The reason that this does not work is "This looks tempting at first, but it would drag in a lot of complexity" according to comments on the stackoverflow thread mentioned above.
Saturday, December 8, 2012 2:31:29 PM (Pacific Standard Time, UTC-08:00)
Anonymous methods are implemented with Function0 to 23 internally by scala. I don't think any of them has a signature to take a variant length of parameters. So it's "by design" this is not compile-able.
tcmaster
Sunday, December 9, 2012 1:02:25 AM (Pacific Standard Time, UTC-08:00)
@tcmaster I don't think that is the problem. A varargs parameter is really just a single parameter of Array type with some syntactic sugar.
Monday, December 10, 2012 7:41:17 AM (Pacific Standard Time, UTC-08:00)
The syntax is a little misleading here; perhaps it is being too cute. The Any* syntax for varargs makes it look like Any* is itself a type. Really, the * is an annotation on the method parameter, not on the type.

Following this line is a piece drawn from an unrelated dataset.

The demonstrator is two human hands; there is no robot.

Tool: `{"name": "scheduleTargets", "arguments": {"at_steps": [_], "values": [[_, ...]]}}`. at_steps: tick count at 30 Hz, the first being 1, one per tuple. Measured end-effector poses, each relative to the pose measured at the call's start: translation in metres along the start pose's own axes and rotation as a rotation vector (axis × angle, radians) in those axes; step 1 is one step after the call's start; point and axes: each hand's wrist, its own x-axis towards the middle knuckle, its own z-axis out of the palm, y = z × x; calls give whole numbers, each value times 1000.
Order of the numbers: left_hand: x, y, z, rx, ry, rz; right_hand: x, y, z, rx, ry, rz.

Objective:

When you write down a function type using the T1=>T2 syntax, both T1 and T2 need to be plain old bona fide types. Scala provides oodles of kinds of types, but vararg types are not one of them.

In practical code, the way out is to explicitly use a sequence type. In fact, if you look at the inferred type for good2, you will see it involves Seq[Any] rather than Any*.